*Problem details*
Each line from the material with the word "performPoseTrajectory" in it must be copied.

┄┄┄┄┄┄

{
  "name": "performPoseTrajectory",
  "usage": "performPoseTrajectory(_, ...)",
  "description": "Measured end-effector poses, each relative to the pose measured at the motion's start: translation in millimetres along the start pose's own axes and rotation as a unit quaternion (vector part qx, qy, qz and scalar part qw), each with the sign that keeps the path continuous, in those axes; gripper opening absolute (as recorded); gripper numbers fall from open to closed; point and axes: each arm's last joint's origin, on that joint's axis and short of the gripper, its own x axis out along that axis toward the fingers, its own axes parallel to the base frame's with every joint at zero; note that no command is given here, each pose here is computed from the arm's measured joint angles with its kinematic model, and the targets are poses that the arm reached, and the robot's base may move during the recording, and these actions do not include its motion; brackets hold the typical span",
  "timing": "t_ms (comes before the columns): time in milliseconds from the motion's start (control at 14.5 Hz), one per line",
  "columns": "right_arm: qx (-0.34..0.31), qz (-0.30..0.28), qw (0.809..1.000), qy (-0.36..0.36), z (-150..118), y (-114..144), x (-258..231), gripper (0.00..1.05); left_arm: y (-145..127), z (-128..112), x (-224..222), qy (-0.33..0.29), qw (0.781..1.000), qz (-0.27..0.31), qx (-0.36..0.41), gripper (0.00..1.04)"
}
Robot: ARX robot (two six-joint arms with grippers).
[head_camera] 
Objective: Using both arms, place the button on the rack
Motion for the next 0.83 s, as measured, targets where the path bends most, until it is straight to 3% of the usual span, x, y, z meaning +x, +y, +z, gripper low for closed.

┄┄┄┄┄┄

*Exercise output*
  "name": "performPoseTrajectory",
  "usage": "performPoseTrajectory(_, ...)",

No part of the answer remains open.